Requirement: Scan the material and copy out each line where the word "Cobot" occurs.

Available data:
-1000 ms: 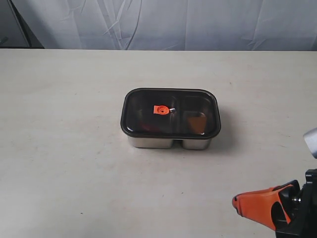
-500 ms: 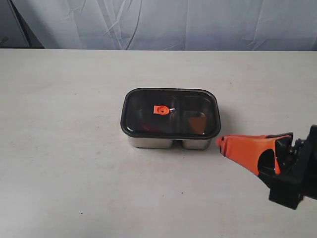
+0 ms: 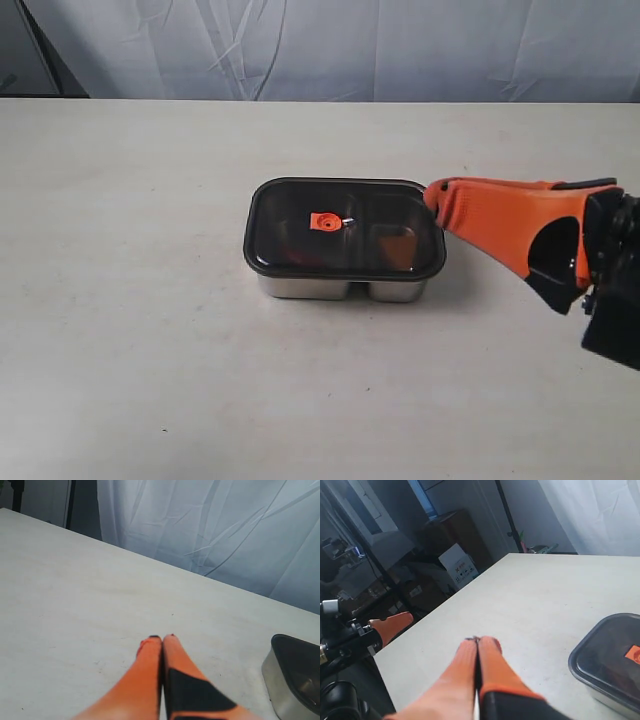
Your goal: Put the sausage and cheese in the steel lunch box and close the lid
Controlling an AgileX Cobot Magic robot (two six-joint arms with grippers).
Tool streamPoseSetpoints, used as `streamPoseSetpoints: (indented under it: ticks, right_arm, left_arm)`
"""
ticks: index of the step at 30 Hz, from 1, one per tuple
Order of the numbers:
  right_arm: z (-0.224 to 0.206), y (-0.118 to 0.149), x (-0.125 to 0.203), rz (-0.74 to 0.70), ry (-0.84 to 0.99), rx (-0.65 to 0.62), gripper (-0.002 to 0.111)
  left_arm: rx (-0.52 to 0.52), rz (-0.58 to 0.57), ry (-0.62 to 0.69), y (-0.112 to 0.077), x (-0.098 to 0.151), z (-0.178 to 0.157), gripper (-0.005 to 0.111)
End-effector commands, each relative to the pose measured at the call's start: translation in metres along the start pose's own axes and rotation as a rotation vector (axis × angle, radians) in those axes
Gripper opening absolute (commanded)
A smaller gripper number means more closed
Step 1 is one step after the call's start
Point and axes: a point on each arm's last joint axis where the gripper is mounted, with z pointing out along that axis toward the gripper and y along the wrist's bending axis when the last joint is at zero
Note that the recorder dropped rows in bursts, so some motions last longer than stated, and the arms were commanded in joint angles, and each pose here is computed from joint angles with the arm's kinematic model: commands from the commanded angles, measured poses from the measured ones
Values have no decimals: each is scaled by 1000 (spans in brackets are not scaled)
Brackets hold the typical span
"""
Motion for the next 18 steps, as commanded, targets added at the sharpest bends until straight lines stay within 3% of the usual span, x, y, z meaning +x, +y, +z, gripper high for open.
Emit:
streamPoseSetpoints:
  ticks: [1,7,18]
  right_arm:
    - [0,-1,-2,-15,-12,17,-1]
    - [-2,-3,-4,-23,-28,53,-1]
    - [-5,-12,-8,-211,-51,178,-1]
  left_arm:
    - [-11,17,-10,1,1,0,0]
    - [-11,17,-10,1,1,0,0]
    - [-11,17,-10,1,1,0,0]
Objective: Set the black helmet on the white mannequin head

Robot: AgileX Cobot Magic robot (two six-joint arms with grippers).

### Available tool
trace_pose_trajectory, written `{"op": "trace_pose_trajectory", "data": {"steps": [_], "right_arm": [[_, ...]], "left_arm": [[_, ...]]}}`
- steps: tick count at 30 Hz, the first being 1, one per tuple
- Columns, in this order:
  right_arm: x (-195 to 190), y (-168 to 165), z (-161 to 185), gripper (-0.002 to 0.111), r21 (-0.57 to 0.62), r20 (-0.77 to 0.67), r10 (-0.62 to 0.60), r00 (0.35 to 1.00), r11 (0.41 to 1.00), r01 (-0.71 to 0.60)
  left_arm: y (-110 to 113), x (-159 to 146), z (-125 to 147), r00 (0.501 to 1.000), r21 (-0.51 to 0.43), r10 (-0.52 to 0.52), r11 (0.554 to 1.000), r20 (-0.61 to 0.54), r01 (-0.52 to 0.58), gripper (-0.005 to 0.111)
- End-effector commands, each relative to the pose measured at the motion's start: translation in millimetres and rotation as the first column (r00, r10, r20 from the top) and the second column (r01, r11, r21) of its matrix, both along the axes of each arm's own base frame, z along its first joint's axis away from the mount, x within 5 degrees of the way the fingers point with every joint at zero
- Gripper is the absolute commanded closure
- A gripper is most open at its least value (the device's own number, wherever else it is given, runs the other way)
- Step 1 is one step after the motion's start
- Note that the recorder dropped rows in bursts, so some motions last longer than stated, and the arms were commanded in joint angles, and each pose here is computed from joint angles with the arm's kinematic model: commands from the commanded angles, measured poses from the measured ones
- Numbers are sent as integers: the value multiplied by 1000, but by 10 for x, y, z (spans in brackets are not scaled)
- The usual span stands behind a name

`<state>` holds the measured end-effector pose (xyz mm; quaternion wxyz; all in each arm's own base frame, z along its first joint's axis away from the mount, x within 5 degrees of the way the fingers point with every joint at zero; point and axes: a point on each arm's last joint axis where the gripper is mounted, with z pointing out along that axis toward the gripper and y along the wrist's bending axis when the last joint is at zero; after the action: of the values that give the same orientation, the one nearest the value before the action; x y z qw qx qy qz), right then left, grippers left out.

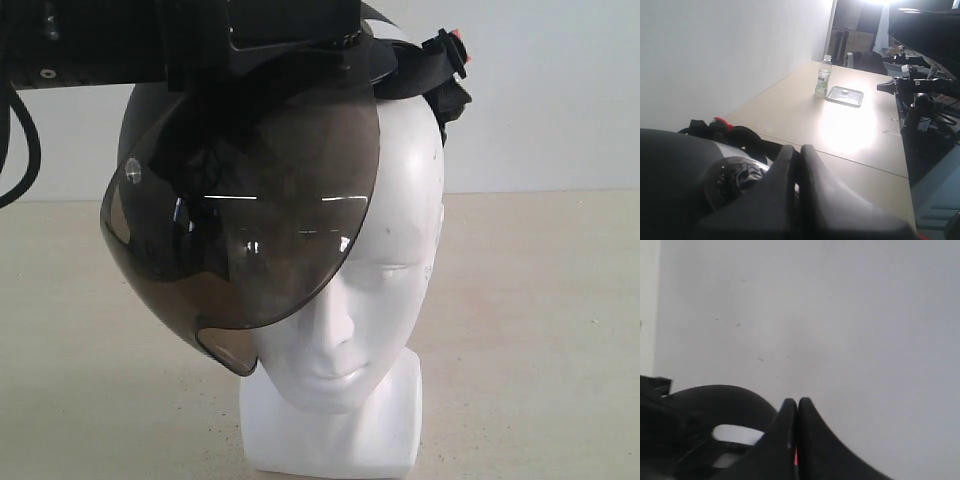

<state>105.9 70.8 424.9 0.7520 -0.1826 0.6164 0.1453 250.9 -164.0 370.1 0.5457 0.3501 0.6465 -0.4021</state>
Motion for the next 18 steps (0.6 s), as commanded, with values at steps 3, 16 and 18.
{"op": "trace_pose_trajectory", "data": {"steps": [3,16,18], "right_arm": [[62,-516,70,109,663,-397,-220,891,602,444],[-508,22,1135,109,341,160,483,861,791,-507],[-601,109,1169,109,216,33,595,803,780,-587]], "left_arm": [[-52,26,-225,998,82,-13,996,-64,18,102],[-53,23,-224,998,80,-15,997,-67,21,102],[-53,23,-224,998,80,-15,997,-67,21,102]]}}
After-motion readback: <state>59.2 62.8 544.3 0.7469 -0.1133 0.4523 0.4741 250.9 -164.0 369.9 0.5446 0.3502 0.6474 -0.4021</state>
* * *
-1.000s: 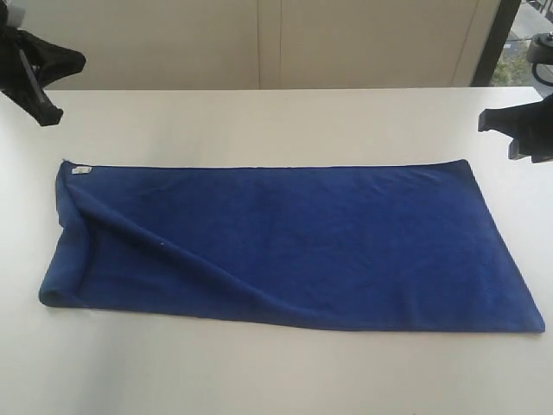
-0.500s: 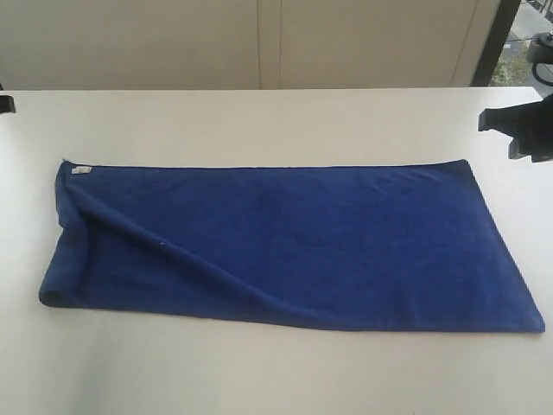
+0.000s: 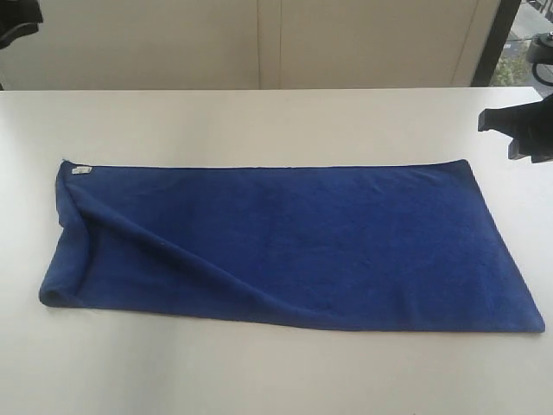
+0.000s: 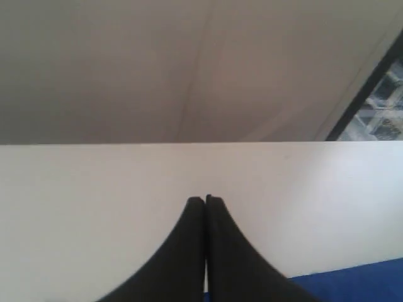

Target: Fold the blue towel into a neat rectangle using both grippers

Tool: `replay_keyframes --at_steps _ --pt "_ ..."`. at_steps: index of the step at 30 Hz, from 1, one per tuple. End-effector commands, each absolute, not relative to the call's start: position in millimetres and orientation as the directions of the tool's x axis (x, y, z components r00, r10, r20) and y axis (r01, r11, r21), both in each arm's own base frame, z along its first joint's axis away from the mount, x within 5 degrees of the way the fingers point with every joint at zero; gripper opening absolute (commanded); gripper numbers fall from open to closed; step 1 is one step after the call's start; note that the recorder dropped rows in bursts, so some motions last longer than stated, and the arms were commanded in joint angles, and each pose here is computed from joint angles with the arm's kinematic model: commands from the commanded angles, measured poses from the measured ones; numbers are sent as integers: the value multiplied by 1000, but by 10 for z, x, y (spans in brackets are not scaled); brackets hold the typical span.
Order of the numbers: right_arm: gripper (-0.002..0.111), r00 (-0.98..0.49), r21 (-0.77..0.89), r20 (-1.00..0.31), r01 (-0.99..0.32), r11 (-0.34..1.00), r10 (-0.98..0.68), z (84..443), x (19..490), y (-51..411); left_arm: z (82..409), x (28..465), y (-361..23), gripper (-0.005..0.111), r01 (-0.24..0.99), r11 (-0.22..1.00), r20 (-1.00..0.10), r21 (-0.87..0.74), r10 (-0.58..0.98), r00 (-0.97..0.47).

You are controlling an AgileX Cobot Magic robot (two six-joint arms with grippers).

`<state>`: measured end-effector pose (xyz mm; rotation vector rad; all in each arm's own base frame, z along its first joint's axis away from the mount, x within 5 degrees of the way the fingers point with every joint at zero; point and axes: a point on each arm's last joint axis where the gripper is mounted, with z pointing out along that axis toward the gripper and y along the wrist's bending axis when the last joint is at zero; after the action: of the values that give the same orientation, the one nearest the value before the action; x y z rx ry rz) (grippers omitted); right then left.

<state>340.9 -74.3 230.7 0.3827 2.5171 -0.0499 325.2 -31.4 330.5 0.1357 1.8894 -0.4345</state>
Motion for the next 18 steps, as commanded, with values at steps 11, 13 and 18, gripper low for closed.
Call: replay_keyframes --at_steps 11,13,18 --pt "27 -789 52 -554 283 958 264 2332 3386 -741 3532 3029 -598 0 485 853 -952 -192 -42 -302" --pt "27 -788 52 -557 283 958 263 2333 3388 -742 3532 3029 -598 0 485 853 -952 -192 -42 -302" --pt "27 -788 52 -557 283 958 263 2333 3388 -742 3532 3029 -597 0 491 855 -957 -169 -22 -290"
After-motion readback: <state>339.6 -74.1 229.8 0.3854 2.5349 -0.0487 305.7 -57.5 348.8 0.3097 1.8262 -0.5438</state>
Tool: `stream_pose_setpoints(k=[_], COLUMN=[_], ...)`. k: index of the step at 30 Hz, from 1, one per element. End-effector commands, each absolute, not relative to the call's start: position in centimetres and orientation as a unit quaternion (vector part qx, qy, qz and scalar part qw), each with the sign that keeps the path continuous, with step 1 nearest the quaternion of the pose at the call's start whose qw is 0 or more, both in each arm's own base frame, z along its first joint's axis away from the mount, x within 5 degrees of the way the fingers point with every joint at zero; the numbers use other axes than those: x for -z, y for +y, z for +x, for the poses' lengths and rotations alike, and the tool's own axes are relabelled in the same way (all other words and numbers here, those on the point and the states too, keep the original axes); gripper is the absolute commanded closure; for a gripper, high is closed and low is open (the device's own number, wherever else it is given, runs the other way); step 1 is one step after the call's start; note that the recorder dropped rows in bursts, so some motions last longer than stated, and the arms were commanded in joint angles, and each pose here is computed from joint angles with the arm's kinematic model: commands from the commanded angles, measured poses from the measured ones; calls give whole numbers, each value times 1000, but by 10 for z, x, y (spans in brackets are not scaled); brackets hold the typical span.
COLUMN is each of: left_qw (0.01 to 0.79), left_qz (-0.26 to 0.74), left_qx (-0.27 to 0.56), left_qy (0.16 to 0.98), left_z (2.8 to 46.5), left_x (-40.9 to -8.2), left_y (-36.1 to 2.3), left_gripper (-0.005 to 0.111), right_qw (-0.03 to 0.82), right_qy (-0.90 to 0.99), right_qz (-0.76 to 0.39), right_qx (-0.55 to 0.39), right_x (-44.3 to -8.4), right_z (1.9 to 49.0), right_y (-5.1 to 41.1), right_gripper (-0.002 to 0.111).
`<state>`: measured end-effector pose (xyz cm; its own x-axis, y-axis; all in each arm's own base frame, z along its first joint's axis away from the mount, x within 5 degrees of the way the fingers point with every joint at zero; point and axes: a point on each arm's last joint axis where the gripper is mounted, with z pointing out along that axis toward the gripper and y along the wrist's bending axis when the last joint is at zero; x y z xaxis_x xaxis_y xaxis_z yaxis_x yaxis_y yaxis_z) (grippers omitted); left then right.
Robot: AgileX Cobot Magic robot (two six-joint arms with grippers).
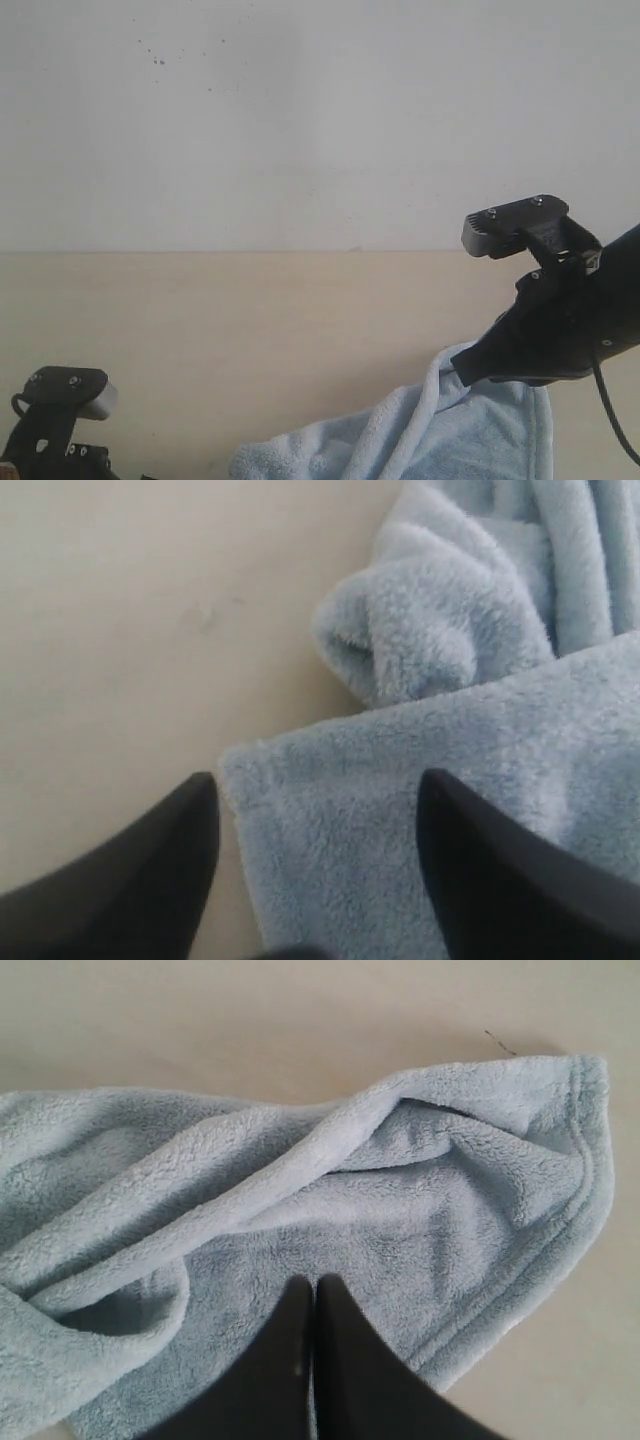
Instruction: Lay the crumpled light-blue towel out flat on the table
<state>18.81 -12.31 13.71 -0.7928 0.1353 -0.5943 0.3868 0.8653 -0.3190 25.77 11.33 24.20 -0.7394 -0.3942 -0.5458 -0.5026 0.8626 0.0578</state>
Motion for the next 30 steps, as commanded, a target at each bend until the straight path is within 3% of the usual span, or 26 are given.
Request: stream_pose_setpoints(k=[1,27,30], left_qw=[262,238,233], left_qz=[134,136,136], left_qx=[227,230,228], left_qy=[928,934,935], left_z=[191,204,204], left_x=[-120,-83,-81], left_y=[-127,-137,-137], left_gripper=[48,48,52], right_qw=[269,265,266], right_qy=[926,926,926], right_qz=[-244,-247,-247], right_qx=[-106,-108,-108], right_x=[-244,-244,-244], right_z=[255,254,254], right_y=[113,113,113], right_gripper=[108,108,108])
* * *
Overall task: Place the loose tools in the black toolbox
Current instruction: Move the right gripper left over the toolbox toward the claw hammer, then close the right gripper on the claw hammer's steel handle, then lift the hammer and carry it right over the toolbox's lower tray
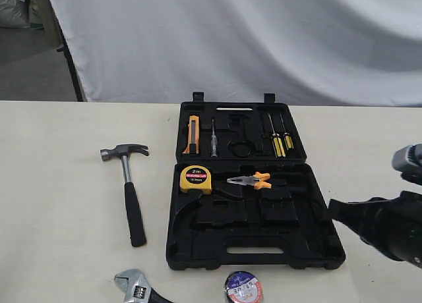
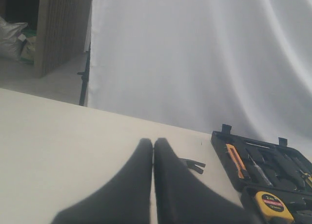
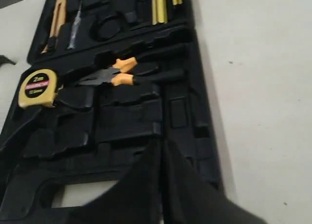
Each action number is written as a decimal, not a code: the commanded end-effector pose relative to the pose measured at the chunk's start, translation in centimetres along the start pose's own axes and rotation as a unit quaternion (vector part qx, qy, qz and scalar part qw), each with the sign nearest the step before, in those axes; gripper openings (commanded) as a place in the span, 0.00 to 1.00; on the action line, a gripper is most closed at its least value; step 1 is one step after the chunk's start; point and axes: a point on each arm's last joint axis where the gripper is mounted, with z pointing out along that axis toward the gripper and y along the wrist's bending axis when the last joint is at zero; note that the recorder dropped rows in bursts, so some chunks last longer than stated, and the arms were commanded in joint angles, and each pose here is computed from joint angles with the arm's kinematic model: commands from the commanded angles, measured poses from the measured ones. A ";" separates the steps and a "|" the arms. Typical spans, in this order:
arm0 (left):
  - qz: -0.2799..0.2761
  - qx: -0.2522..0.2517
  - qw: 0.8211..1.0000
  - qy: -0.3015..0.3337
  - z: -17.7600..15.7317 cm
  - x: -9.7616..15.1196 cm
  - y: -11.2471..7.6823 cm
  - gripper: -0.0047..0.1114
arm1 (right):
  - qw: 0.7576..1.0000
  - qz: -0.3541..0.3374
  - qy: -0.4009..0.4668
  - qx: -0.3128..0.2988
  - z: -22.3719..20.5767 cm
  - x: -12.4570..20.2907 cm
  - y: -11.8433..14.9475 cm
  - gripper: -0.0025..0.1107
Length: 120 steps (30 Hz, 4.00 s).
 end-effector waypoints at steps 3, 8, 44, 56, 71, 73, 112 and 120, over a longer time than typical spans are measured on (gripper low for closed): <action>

Written response:
Controlling an AgileX Cobot Magic robot (two six-joint arms with grippers).
Robot: AgileX Cobot Magic robot (two six-joint arms with grippers).
You are controlling an AgileX Cobot Magic robot (two six-joint arms with grippers).
Robot: AgileX Cobot Magic robot (two six-joint arms with grippers).

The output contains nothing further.